Lessons Liverpool Must Learn To Avoid Barca-like Collapse

 

Liverpool players

It shouldn’t be an issue in all honesty, but it is. The tie shouldn’t be alive, but it is. The thought shouldn’t enter Liverpool heads, but it will.

What if? What if?

The Reds head to Rome in an envious position. Avoid defeat by three goals or more and they are in the Champions League final, head-to-head in Kiev with Bayern Munich or, more likely, Real Madrid.

Is there a supporter who wouldn’t have taken that scenario back in August? Unlikely. Yet as the dust settled on Liverpool’s 5-2 win at Anfield in their semi-final first leg last week, there it was; the fear, the worry.

Roma’s two late goals on Merseyside, gifted to them by a defensive error and a generous referee, give the Italians a glimmer where there should have been none. Liverpool had a foot-and-nine-tenths in the final at 81 minutes last Tuesday, now it’s just a foot, maybe more. A very good situation, as opposed to a perfect one.

History is in the Reds’ favour. Only three teams have turned around a three-goal deficit in a Champions League knock-out tie, after all.

The trouble is, one of those sides is Roma. And they did it last month.

The Giallarossi’s quarter-final comeback against Barcelona is the reason a good number of Liverpool fans are approaching Wednesday night’s game with scepticism. If Eusebio Di Francesco’s side can upset the odds against Lionel Messi, Luis Suarez and co, then nobody should be able to relax.

Roma lost 4-1 at Camp Nou in the first leg of their quarter-final but, amid incredible scenes at the Stadio Olimpico, won 3-0 in the second leg – a result which stunned Europe. When Jurgen Klopp, still celebrating his own side’s win at Manchester City on the same night, was told of the news, he thought it was a wind-up.

It wasn’t, though many Roma fans had to pinch themselves to believe it. Their side performed heroically in the face of adversity, and slayed the giants, the unbeaten La Liga champions. It was, as one Spanish paper put it, “a historic humiliation” for Barca. Liverpool, you have been warned.

Roma’s home form in the Champions League is excellent. In fact, Di Francesco’s men are yet to concede at the Stadio Olimpico in Europe this season, and they’ve faced Chelsea, Atletico Madrid and Shakhtar Donetsk, as well as Barcelona.

In the quarter-final, they were rewarded for an aggressive, high-energy pressing game, to which Barcelona’s superstars had no answer.

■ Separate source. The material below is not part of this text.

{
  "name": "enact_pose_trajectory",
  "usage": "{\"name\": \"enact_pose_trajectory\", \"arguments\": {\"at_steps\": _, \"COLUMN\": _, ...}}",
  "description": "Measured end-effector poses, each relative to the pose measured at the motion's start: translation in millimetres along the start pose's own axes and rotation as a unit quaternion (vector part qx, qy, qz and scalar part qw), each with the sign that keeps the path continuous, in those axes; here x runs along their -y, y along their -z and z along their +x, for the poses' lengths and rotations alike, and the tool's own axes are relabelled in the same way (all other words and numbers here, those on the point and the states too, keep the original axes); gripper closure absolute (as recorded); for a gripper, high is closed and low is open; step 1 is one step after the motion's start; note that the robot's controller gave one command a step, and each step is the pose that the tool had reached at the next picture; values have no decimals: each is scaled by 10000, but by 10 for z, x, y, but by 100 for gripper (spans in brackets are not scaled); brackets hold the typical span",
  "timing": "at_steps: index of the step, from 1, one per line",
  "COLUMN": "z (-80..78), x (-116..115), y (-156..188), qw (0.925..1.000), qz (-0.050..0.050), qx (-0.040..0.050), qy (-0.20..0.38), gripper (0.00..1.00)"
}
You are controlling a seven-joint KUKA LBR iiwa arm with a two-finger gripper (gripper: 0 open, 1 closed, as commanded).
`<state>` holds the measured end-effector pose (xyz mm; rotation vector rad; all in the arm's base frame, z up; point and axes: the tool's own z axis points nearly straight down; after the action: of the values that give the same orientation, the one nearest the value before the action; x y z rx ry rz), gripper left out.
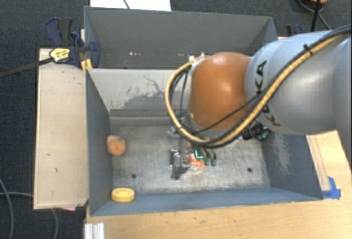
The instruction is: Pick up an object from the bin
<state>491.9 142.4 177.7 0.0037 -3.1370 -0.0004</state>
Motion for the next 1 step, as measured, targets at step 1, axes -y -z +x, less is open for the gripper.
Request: {"name": "enact_pose_trajectory", "arguments": {"at_steps": 1, "z": -19, "x": 6, "y": 30, "qw": 10000, "qz": -5, "qx": 34, "qy": -23, "gripper": 0}}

Their team selection was daring – three at the back and two main strikers – and their approach paid dividends. Edin Dzeko scored early, and Roma simply overpowered their opponents thereafter.

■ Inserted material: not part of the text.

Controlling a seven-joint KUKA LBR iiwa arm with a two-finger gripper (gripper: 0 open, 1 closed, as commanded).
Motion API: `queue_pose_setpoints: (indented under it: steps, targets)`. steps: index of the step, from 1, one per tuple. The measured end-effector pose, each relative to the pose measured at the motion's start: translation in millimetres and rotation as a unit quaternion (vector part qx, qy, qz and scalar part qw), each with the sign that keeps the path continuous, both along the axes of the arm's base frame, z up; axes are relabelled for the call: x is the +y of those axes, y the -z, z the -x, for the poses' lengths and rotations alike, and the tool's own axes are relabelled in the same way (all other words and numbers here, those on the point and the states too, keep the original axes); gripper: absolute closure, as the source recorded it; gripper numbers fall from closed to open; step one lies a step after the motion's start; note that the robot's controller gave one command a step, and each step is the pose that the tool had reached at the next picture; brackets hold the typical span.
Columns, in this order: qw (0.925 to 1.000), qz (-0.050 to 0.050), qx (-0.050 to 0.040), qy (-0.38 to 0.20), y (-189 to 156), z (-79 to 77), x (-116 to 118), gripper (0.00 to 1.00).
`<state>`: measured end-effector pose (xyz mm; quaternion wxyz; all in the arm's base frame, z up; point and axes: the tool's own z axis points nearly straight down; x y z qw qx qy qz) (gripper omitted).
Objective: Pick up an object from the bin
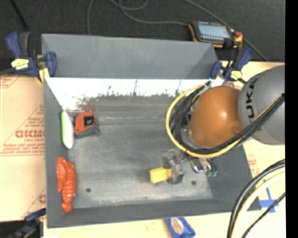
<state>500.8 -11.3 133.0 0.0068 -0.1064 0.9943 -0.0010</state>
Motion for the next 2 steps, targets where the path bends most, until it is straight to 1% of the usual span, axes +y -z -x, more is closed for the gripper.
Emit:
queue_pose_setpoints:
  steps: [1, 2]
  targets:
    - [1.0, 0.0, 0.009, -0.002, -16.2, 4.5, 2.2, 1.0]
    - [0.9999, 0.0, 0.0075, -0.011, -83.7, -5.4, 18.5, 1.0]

Whether a similar approach will work against Liverpool, however, is debatable. Roma tried to be bold at Anfield last week, and used their three-man defence again – much to the surprise of many, including Klopp.

But where Barcelona’s approach relies on possession, build-up and, to a large extent, the genius of Messi, Liverpool’s pace makes opening the game up a very dangerous tactic indeed. Bravery is one thing, foolishness another.

Roma actually started the game well on Merseyside, their press forcing the Reds to look longer than they would ideally like to and their industry providing joy through their wing-backs, Alessandro Florenzi and Aleksandar Kolarov. But once Liverpool settled and figured the game out, the gaps were clear to see.

Juan Jesus, the left-sided centre back, was left brutally exposed against Mohamed Salah, while Kevin Strootman and Daniele De Rossi had the legs run off them by James Milner, Jordan Henderson and Gini Wijnaldum. Liverpool scored five, but could have had twice as many. It is their sloppiness, rather than anything Roma did, which means the tie is not dead and buried.

With Roma needing to score at least three times on Wednesday, the expectation is that they will come out all guns blazing, seeking a repeat of their quarter-final. With Di Francesco’s side enjoying the backing of a pumped-up home support, Klopp knows his team will need to be ‘on it’ from the word go.

They certainly weren’t at the Etihad in their own quarter-final second leg. Again, they arrived into that game protecting a three-goal lead, but were behind inside two minutes as a fired-up Manchester City started like a train. On another night, and with different officials, Liverpool’s advantage could have been wiped out by half time – though the Reds’ resilience and their second-half performance on the night was hugely impressive.

Klopp is not a manager known for taking backwards steps, even when the stakes are high. Remember the semi-final of 2013 between his Borussia Dortmund side and Jose Mourinho’s Real Madrid? Dortmund won 4-1 in Germany in the first leg, and then chose to attack over in Spain. They should have scored at least twice to kill the tie during a madcap first half, but ended up clinging on for dear life as Madrid scored twice late on. You get drama with a Klopp side, whatever the occasion.

Liverpool fans will hope Wednesday is an exception to the rule. There would be no complaints from the travelling Kop should the game turn into the most boring of European stalemates, a throwback to the Gerard Houllier or Rafa Benitez era. Their side’s job is clear; to stay compact, to remain solid, to keep the crowd as quiet as possible and, they hope, to let Salah and co do their business when the chance presents itself – which it surely will, given the evidence of the first leg.

Then, and only then, can thoughts turn to Kiev.